Your answer should be the exact lines of the data below from the one containing "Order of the" through the one containing "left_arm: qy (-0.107"; please include nothing else.

#### Input data ####

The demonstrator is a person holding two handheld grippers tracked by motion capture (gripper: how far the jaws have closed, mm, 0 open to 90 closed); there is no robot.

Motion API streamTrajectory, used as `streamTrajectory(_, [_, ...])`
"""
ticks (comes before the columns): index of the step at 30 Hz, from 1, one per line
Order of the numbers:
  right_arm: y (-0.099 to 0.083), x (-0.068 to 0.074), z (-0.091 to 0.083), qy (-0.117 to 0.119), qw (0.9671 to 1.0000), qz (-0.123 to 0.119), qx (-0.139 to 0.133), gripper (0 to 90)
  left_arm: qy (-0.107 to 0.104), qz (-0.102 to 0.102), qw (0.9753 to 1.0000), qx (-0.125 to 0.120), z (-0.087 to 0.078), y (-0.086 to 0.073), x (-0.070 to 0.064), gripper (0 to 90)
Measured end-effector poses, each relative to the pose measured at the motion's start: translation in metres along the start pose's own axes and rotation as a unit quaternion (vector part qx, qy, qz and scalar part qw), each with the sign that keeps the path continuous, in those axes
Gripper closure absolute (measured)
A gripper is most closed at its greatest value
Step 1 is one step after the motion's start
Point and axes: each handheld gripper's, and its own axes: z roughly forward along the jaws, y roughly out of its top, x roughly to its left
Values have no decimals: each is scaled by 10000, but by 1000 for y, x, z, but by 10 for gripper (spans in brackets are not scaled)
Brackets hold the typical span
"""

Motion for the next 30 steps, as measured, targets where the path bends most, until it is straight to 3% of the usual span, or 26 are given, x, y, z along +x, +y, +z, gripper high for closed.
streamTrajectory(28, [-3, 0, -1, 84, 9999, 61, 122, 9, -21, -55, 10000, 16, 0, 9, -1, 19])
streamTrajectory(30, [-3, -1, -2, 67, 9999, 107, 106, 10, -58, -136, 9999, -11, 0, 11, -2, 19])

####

— Response to the exercise —
Order of the numbers:
  right_arm: y (-0.099 to 0.083), x (-0.068 to 0.074), z (-0.091 to 0.083), qy (-0.117 to 0.119), qw (0.9671 to 1.0000), qz (-0.123 to 0.119), qx (-0.139 to 0.133), gripper (0 to 90)
  left_arm: qy (-0.107 to 0.104), qz (-0.102 to 0.102), qw (0.9753 to 1.0000), qx (-0.125 to 0.120), z (-0.087 to 0.078), y (-0.086 to 0.073), x (-0.070 to 0.064), gripper (0 to 90)

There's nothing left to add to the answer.